Influenza virus hijacks human gene regulator to evade immune system

The influenza virus manipulates the body's gene regulation system to accelerate its own spread, according to researchers at the University of Gothenburg. Their study also shows that an already approved drug could help strengthen immune defenses—though its effect in humans remains to be confirmed.

The study, published in the journal Nucleic Acids Research, concerns a previously unknown strategy used by the influenza A virus to take over the body's own systems. The study shows that the virus manipulates a protein that normally helps regulate which genes should be active in the cell, turning this protein against the immune system.

The protein, referred to as AGO2, is involved in what is known as RNA interference, a mechanism that regulates gene activity. While AGO2 usually works outside the cell nucleus, in conjunction with infection, the virus manages to move the protein into the nucleus, where it turns off genes that are key to the immune system.

Virus mutes the alarm

This primarily concerns type I interferons - signaling substances used by infected cells to warn their neighbors and strengthen the body's defenses.

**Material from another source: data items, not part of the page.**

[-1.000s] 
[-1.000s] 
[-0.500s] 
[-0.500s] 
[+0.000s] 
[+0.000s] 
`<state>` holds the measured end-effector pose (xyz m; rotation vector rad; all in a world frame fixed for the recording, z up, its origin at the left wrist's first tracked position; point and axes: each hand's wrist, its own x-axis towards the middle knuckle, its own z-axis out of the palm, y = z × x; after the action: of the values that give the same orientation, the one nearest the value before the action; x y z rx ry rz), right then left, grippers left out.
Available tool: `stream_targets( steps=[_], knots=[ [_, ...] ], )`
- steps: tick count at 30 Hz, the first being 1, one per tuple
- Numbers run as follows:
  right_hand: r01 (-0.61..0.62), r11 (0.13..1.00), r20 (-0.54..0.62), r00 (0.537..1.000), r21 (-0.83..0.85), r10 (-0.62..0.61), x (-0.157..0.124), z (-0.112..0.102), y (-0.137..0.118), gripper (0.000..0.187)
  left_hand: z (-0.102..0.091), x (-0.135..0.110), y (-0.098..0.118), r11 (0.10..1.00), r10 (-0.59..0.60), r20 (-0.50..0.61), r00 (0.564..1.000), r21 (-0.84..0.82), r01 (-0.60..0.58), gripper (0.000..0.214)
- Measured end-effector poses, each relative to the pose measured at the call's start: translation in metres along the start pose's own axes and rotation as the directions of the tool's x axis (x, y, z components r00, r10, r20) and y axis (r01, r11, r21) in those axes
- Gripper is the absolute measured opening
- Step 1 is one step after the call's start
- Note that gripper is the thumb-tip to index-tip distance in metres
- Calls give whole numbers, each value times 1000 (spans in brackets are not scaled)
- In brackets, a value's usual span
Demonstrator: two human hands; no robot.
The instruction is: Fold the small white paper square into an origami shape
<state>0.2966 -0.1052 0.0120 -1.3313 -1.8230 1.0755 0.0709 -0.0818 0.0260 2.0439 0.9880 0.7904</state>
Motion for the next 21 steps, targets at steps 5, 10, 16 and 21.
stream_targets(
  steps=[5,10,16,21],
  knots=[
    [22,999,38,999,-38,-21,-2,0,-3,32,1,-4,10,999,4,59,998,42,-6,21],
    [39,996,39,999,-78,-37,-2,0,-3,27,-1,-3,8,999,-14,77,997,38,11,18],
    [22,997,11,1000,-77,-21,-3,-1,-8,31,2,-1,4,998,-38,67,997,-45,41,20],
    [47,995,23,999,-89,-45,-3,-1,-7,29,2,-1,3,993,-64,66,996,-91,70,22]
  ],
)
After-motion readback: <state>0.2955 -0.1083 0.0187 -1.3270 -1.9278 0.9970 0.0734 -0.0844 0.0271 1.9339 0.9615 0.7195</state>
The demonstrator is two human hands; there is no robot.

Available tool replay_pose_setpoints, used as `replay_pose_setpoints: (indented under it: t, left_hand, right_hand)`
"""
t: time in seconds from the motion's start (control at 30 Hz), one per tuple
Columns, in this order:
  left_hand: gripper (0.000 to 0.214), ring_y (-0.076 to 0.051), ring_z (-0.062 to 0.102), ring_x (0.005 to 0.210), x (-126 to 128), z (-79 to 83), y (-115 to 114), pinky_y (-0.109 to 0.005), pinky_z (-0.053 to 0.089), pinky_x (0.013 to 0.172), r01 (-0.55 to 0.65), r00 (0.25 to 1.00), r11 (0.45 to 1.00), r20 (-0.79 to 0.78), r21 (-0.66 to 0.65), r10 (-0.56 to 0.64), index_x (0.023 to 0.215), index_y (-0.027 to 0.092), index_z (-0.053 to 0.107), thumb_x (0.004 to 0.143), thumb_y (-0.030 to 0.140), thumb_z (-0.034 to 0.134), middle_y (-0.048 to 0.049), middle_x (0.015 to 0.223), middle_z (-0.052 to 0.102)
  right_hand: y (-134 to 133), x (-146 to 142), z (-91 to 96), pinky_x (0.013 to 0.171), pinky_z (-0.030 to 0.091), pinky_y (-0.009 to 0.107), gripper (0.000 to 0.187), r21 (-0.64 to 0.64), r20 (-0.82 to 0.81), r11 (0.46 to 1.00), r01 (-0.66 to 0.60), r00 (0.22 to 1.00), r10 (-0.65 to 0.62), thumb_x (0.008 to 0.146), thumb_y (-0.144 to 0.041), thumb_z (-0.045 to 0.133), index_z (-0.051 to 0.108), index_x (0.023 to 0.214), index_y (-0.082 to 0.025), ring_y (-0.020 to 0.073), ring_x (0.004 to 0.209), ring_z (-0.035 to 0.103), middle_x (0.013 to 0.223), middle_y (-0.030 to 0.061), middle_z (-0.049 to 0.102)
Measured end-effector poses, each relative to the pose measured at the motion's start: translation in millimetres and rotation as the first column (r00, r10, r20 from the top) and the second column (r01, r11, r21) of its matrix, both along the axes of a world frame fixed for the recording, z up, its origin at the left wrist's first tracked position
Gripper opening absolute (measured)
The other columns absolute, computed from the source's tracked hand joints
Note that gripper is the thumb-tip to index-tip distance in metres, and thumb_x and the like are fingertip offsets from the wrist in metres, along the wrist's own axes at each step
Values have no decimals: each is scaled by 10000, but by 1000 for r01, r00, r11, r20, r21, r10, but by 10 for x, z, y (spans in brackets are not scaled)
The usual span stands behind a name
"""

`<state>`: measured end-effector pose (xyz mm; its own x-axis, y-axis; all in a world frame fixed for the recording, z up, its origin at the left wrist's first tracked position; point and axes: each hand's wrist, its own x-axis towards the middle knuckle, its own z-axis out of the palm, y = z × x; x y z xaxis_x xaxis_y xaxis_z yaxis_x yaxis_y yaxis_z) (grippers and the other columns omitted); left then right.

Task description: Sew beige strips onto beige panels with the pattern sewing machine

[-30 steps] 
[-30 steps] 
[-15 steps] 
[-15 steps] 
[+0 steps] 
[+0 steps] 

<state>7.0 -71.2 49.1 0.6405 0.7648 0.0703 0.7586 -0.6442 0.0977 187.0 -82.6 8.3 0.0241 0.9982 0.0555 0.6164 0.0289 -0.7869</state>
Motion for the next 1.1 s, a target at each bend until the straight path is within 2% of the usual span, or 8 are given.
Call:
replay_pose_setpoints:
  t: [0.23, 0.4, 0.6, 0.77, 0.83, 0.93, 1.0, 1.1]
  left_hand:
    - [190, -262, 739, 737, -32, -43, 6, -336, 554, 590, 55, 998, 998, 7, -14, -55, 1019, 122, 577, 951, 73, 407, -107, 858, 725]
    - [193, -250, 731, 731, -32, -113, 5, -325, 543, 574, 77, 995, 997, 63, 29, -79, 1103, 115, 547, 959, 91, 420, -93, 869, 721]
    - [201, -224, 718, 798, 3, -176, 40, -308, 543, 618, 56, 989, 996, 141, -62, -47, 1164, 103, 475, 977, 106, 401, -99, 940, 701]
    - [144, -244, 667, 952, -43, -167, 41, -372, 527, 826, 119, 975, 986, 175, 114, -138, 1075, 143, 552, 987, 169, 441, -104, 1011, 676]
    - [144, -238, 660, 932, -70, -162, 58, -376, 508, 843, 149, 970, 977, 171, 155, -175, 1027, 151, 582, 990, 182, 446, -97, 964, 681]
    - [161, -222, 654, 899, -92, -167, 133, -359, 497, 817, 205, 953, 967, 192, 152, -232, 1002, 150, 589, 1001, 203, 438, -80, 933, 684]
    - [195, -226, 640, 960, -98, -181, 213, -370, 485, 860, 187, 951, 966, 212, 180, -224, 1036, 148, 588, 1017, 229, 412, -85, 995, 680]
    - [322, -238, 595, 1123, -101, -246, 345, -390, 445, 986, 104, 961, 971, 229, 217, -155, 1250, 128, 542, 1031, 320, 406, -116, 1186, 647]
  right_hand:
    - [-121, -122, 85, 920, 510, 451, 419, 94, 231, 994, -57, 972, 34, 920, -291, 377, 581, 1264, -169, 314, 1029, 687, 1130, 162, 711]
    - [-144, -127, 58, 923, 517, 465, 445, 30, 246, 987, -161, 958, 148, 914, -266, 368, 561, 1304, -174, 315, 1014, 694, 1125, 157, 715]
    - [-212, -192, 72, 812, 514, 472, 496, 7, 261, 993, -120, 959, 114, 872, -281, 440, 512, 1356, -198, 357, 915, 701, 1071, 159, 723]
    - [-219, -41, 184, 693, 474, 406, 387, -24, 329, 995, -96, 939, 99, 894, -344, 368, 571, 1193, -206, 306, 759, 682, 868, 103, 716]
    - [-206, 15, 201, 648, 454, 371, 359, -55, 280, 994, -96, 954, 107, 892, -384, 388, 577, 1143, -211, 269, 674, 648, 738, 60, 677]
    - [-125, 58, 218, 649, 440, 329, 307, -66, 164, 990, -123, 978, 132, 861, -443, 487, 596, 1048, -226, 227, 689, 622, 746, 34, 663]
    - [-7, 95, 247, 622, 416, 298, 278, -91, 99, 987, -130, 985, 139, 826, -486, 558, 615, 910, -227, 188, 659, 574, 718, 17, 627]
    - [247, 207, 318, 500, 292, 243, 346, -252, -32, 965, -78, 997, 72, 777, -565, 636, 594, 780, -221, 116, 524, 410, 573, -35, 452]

Aishe Sarshad, associate professor of cellular and molecular biology at Sahlgrenska Academy at the University of Gothenburg, is one of the study's senior authors:

"Most surprising was that the virus manages to hijack such a fundamental and well-regulated system as RNA interference - even using it inside the nucleus, where it isn't normally found," says Aishe Sarshad.

Much of the laboratory work was performed by Hsiang-Chi Huang, a postdoc member of the group at the time. The work shows that the AGO2 protein follows the tumor suppressor p53 into the nucleus, binding itself to genes that regulate the body's alarm signals and turning them off.

New antiviral treatment

The researchers also investigated whether the manipulative actions of the virus could be stopped. To this end, they used arsenic trioxide (ATO), a drug approved for treating a type of blood cancer. In both cell cultures and mice, the drug was shown to increase the production of interferons and reduce the amount of virus in the lungs.

This discovery indicates that it may be possible to influence the body's own RNAi system to slow viral infections - and not just influenza, but perhaps even other RNA viruses.

Now, we want to continue our investigations to see whether the same mechanism is found in other types of infections. This paves the way for a completely new type of antiviral treatment, where we target not only the virus, but also how it uses our own cells."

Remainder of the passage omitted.